Food & Drink » Glenda Bartosh on Food

A seed of a notion

Saving and planting seeds may be one of the sweetest deals around



The virus is called Chung-Li. It starts in China, wiping out rice crops. All rice crops.

Despite assurances by leaders in the U.S. and Europe that hybrids able to resist the virus can be developed in time and food stores can bridge shortfalls, Chung-Li spreads more quickly than anticipated, decimating wheat, rye, oats and every other member of the grass family around the world, including grasses that cattle and other domesticated animals eat.

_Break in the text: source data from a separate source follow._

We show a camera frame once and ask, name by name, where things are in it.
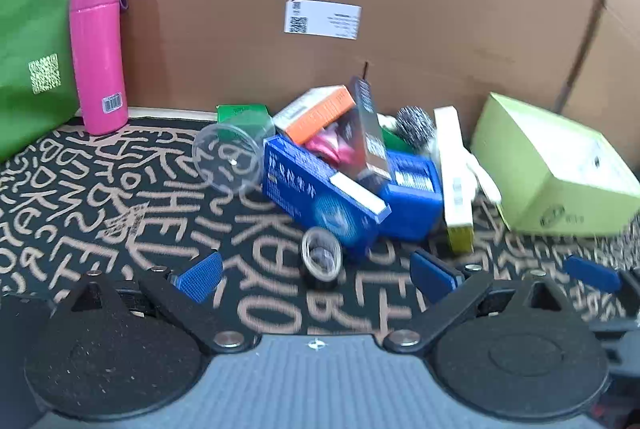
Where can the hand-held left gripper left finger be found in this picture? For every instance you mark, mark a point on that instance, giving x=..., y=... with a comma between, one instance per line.
x=200, y=278

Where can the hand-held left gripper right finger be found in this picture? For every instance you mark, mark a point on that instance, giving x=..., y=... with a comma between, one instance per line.
x=432, y=276

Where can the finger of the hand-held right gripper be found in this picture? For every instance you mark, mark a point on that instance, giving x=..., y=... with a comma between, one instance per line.
x=592, y=273

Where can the clear plastic cup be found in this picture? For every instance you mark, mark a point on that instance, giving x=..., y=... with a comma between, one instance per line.
x=227, y=154

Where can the long white yellow box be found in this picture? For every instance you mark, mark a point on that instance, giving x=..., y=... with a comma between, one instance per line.
x=455, y=169

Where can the light green box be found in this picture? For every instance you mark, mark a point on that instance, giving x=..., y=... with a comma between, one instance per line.
x=550, y=169

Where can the black patterned mat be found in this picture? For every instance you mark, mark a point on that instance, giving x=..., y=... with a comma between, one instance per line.
x=100, y=209

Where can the blue medicine box white label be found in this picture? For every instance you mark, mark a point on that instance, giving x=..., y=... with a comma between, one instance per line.
x=305, y=189

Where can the steel wool scrubber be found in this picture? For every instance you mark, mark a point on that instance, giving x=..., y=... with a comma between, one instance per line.
x=415, y=126

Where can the pink plastic item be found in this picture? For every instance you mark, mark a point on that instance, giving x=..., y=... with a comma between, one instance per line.
x=332, y=149

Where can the small green box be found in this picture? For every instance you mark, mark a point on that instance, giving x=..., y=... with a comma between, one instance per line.
x=240, y=111

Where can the orange white carton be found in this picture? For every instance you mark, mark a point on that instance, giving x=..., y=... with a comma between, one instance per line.
x=315, y=111

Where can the pink thermos bottle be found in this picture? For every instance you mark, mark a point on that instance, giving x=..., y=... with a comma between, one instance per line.
x=97, y=54

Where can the white shipping label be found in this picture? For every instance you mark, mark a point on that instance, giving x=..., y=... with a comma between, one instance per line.
x=322, y=19

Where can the green fabric bag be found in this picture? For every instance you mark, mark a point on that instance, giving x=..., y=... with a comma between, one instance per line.
x=30, y=9

But in a small, narrow valley protected by mountains — this one in England — one farmer has been planting non-grass crops like potatoes that can feed people and animals, like pigs.

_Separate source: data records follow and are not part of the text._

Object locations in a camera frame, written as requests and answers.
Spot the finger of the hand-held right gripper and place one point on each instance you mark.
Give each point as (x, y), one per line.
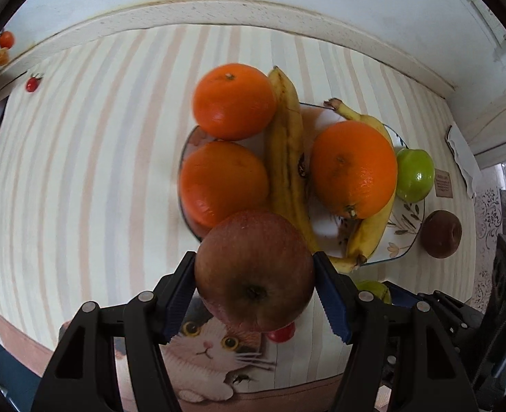
(403, 297)

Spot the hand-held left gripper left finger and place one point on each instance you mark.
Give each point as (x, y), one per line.
(180, 300)

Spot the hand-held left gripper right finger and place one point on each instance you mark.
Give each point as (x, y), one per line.
(334, 304)

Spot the green apple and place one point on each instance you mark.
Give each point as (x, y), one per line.
(373, 289)
(415, 175)

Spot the curved yellow banana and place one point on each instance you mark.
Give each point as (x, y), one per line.
(368, 231)

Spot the oval leaf print plate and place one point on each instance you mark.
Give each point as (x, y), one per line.
(325, 227)

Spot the large orange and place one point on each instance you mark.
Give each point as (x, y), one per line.
(353, 169)

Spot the long yellow banana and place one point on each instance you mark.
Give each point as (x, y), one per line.
(285, 158)

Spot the floral clear plastic sheet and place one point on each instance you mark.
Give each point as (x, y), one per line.
(488, 223)

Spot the dark red brown apple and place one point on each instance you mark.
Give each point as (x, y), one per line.
(441, 234)

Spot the small brown card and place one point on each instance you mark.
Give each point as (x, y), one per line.
(443, 183)

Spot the white folded cloth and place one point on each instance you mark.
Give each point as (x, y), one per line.
(461, 154)

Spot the striped cat print tablecloth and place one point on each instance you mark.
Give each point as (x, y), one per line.
(107, 180)

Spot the small red cherry tomato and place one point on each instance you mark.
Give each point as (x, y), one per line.
(33, 83)

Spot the persimmon wall sticker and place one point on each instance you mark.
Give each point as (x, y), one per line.
(6, 39)

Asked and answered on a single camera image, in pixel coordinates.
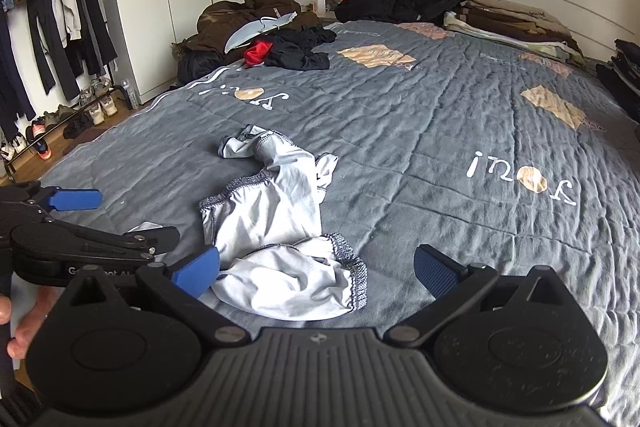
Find grey printed bedspread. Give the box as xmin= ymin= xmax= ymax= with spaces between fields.
xmin=10 ymin=19 xmax=640 ymax=413

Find row of hanging clothes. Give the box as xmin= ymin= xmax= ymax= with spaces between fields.
xmin=0 ymin=0 xmax=119 ymax=145

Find row of shoes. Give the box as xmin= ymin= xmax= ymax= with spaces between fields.
xmin=0 ymin=77 xmax=121 ymax=164

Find light blue cloth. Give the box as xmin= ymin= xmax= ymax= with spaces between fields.
xmin=224 ymin=12 xmax=298 ymax=54

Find red cloth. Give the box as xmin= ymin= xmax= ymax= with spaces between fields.
xmin=243 ymin=41 xmax=273 ymax=68

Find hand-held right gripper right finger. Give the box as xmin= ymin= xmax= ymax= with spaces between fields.
xmin=382 ymin=243 xmax=581 ymax=349

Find black crumpled clothes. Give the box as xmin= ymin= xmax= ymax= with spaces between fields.
xmin=262 ymin=26 xmax=338 ymax=72

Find person's left hand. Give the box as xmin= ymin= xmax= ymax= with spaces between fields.
xmin=0 ymin=288 xmax=64 ymax=359

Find stack of dark folded clothes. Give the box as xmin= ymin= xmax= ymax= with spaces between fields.
xmin=595 ymin=38 xmax=640 ymax=122

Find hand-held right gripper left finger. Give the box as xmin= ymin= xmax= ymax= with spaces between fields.
xmin=69 ymin=246 xmax=251 ymax=350

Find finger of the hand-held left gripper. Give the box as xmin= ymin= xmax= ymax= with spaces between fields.
xmin=50 ymin=218 xmax=181 ymax=256
xmin=0 ymin=180 xmax=104 ymax=224

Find stack of brown folded clothes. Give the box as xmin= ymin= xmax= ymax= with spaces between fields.
xmin=444 ymin=0 xmax=586 ymax=65

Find brown and black clothes pile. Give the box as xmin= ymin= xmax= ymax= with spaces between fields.
xmin=177 ymin=0 xmax=301 ymax=82

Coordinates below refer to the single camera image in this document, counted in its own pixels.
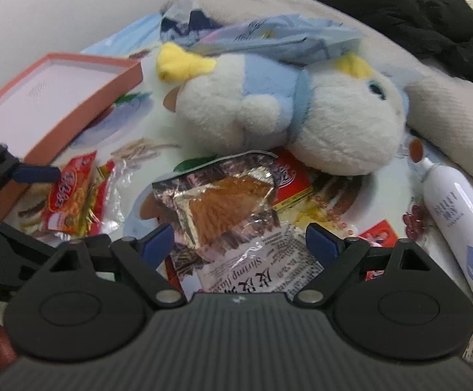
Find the black clothing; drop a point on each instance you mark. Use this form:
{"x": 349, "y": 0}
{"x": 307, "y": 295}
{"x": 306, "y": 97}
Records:
{"x": 403, "y": 12}

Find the blue plastic bag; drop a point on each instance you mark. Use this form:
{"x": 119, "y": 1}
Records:
{"x": 281, "y": 36}

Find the grey blanket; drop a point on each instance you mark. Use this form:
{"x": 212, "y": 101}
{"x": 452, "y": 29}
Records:
{"x": 444, "y": 122}

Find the pink box lid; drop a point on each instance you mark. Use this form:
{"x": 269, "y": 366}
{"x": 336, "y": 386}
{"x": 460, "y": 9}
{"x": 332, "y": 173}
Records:
{"x": 49, "y": 89}

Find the red label clear snack packet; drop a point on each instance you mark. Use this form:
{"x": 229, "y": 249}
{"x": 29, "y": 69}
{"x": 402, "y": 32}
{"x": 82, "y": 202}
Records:
{"x": 293, "y": 183}

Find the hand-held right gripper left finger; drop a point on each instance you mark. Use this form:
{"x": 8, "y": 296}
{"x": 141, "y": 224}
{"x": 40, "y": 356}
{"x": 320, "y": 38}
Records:
{"x": 159, "y": 245}

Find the white printed snack packet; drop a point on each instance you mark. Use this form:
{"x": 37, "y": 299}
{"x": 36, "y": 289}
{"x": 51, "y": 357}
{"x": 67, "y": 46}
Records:
{"x": 256, "y": 260}

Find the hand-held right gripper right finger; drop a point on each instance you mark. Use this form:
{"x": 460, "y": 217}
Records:
{"x": 322, "y": 241}

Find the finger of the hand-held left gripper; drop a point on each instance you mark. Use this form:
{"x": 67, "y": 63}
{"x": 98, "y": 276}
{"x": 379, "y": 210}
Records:
{"x": 36, "y": 174}
{"x": 20, "y": 236}

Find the white blue plush toy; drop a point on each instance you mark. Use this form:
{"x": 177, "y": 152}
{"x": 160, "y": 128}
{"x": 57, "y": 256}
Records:
{"x": 334, "y": 130}

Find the red yellow snack packet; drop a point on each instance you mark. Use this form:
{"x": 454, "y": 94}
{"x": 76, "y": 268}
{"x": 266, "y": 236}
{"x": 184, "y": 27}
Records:
{"x": 67, "y": 199}

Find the white spray bottle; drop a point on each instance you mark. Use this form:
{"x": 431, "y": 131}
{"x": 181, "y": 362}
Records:
{"x": 452, "y": 220}

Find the clear red print snack packet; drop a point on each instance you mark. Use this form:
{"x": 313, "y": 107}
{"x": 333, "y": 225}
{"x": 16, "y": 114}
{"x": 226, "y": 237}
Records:
{"x": 379, "y": 235}

In The Death of Grass, the wrath of Chung-Li virus and the fallout — in a nod to morality plays — posits what would any of us do facing a world without food, where we've been the collective greedy bastards wrecking the land for selfish gain. This eerily prescient sci-fi gem, named a top 10 out-of-print book on one list or another a few years back, was written in 1956 by Samuel Youd under the pseudonym, John Christopher.

John also happens to be the name of the book's protagonist. His brother, David, who saves pretty much everyone's bacon, at least everyone's worth saving, is a potato farmer in that protected mountain valley. If that doesn't send everyone living in Pemberton to their local library or Amazon to order it, I don't know what will.

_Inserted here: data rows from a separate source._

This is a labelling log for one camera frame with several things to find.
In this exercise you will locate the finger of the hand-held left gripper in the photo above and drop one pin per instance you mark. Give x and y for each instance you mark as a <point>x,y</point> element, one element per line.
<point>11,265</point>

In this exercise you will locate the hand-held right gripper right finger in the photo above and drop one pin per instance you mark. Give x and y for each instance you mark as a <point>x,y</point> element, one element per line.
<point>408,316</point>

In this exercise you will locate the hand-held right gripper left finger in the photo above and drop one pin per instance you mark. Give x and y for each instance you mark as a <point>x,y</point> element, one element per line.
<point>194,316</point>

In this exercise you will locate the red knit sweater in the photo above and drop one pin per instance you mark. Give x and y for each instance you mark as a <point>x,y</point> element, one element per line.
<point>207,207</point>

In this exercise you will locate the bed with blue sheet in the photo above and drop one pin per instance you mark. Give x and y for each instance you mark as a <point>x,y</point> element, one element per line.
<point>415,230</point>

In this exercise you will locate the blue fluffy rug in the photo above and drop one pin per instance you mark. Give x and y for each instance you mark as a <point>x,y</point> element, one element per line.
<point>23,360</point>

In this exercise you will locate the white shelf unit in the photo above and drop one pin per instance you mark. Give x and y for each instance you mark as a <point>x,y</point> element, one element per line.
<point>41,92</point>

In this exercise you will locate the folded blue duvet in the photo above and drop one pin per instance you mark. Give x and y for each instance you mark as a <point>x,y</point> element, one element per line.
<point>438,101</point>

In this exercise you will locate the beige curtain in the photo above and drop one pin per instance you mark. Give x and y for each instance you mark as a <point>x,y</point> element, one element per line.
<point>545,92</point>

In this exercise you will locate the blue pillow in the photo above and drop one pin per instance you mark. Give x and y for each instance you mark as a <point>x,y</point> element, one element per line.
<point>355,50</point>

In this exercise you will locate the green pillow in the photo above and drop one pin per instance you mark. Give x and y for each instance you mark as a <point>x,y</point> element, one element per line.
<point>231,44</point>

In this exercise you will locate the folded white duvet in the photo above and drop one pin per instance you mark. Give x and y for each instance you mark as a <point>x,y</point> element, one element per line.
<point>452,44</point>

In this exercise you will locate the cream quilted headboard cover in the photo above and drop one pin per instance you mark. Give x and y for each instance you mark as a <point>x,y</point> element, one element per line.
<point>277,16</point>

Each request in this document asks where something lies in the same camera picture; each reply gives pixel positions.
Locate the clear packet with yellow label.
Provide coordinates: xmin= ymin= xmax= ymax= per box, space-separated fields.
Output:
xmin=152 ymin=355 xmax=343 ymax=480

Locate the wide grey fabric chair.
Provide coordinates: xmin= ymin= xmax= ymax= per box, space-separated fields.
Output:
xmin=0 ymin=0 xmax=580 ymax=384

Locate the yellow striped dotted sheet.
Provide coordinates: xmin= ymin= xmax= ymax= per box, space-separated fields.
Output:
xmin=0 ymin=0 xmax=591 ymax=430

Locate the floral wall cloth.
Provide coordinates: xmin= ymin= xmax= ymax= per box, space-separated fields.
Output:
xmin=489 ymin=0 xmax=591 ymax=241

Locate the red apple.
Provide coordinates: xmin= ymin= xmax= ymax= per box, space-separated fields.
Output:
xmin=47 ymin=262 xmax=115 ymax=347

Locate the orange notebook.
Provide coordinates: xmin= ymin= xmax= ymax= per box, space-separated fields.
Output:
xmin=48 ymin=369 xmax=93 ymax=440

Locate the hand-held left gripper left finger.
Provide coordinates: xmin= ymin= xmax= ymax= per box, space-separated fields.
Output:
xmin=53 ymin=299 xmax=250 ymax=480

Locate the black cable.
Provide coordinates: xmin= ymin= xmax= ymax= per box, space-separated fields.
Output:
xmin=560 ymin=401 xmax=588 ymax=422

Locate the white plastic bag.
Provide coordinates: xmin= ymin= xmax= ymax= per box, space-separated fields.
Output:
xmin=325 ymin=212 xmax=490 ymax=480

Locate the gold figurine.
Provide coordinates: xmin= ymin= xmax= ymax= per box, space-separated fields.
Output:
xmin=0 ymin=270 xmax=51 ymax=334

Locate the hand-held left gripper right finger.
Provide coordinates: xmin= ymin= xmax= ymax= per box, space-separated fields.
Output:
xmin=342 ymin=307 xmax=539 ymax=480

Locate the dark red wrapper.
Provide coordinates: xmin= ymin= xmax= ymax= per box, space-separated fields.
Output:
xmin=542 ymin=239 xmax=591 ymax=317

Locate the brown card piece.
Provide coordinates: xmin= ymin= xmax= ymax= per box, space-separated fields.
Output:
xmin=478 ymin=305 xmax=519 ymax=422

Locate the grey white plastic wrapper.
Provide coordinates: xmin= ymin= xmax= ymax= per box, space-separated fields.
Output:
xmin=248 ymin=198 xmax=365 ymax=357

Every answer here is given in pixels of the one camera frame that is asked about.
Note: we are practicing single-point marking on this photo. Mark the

Besides all the Pembie seed potato farmers — who you can bet your bottom potato on don't view themselves in the same heroic cast as the novel's David, but could — one of the first to hunker down with The Death of Grass may be Jesse Fromowitz.

Jesse, who's known in Sea to Sky's farming circles as the No. 1 seed saver, has been fascinated by plants and the idea of growing things that you eat to stay healthy since he read Nicholas Culpeper's 17th century Complete Herbal, and dug up a corner of his parents' backyard near Toronto when he was 14.

Now Jesse runs Goodfield Farms from several sites around Pemberton, using super-healthy farming methods to supply beautiful fresh veggies from leeks to zucchinis to restaurants like Araxi and Bearfoot Bistro as well as eager customers at the Squamish, Whistler and Pemberton farmers' markets.

Although Jesse wouldn't be driven by a sense of heroism, either, given his passion for saving seeds and sharing them, The Death of Grass would be right up his curiosity alley.

"My vision is to pass on seeds to everyone," says Jesse, who named his farm for his mom's serendipitous surname, Goodfield.

"It's a passion of mine to collect seeds — I've always found it interesting how amazing a seed is. You can take this tiny little thing and plant it into the soil, and it grows into this giant plant. It's fascinating!"